What is needed: Some of the lines below need repeating. Reproduce exactly those between the lines holding "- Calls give" and "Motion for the", inclusive.

(Data excerpt)

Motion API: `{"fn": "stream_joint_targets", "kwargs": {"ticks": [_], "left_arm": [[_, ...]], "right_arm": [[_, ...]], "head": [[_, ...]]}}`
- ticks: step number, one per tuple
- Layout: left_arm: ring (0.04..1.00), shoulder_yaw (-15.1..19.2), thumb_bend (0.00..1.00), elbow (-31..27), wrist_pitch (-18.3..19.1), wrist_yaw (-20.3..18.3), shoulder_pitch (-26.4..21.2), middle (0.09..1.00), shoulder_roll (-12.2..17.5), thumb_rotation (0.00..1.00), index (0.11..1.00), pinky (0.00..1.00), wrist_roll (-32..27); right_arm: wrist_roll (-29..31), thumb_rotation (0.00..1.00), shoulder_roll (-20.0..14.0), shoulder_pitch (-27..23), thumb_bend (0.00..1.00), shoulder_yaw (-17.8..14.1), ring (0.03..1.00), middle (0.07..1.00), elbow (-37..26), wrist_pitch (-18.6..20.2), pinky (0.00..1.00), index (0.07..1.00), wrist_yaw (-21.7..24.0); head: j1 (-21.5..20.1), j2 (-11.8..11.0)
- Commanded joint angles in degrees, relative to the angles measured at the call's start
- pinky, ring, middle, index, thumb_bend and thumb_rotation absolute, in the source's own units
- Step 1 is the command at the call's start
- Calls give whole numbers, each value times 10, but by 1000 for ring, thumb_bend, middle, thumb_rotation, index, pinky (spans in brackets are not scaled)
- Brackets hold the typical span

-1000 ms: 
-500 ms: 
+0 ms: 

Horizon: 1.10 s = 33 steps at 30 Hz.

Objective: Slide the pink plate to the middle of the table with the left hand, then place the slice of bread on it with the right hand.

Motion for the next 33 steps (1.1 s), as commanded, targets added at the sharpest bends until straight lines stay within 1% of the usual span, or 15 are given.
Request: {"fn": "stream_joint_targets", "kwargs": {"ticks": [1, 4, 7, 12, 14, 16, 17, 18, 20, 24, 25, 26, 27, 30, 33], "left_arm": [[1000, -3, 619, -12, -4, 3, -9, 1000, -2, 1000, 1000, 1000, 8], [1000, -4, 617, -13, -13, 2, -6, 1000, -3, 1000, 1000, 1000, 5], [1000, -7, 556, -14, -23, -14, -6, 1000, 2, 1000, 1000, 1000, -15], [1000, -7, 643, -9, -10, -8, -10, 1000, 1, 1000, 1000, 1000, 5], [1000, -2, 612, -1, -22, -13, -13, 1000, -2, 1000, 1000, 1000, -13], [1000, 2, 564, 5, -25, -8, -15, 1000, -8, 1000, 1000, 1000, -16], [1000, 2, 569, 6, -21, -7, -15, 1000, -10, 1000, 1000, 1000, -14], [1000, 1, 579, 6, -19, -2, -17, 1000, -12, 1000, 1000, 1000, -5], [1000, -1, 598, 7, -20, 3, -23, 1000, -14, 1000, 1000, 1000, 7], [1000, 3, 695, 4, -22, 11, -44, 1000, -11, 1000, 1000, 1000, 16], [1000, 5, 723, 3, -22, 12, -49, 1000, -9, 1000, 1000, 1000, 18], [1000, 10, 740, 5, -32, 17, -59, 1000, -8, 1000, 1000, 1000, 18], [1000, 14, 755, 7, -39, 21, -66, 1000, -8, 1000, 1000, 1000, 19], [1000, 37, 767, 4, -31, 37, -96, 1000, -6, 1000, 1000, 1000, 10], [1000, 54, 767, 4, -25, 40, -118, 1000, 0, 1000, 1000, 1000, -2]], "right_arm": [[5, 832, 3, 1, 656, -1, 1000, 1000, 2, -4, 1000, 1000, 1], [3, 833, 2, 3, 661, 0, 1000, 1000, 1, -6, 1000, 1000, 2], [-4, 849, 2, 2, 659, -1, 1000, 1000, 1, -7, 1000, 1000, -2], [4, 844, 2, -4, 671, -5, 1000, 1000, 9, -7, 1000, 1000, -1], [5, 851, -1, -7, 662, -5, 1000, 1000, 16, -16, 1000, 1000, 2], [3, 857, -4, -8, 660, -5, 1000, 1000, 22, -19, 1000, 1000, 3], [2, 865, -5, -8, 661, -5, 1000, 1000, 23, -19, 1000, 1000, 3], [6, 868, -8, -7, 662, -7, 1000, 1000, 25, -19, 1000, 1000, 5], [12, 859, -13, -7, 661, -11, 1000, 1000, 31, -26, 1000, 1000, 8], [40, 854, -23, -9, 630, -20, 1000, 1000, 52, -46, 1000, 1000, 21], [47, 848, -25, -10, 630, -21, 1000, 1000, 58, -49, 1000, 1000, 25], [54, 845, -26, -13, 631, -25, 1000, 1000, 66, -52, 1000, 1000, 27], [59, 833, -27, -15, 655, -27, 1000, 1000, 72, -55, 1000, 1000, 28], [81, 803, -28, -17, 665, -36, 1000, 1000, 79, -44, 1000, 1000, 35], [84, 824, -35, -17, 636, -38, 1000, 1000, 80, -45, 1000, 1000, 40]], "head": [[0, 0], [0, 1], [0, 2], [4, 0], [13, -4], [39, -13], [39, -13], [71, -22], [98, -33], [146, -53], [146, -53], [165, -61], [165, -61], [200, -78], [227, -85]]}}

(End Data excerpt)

Response to the task:
- Calls give whole numbers, each value times 10, but by 1000 for ring, thumb_bend, middle, thumb_rotation, index, pinky (spans in brackets are not scaled)
- Brackets hold the typical span

-1000 ms: 
-500 ms: 
+0 ms: 

Horizon: 1.10 s = 33 steps at 30 Hz.

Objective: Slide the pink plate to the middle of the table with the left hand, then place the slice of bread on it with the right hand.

Motion for the next 33 steps (1.1 s), as commanded, targets added at the sharpest bends until straight lines stay within 1% of the usual span, or 15 are given.

The output as shown is complete.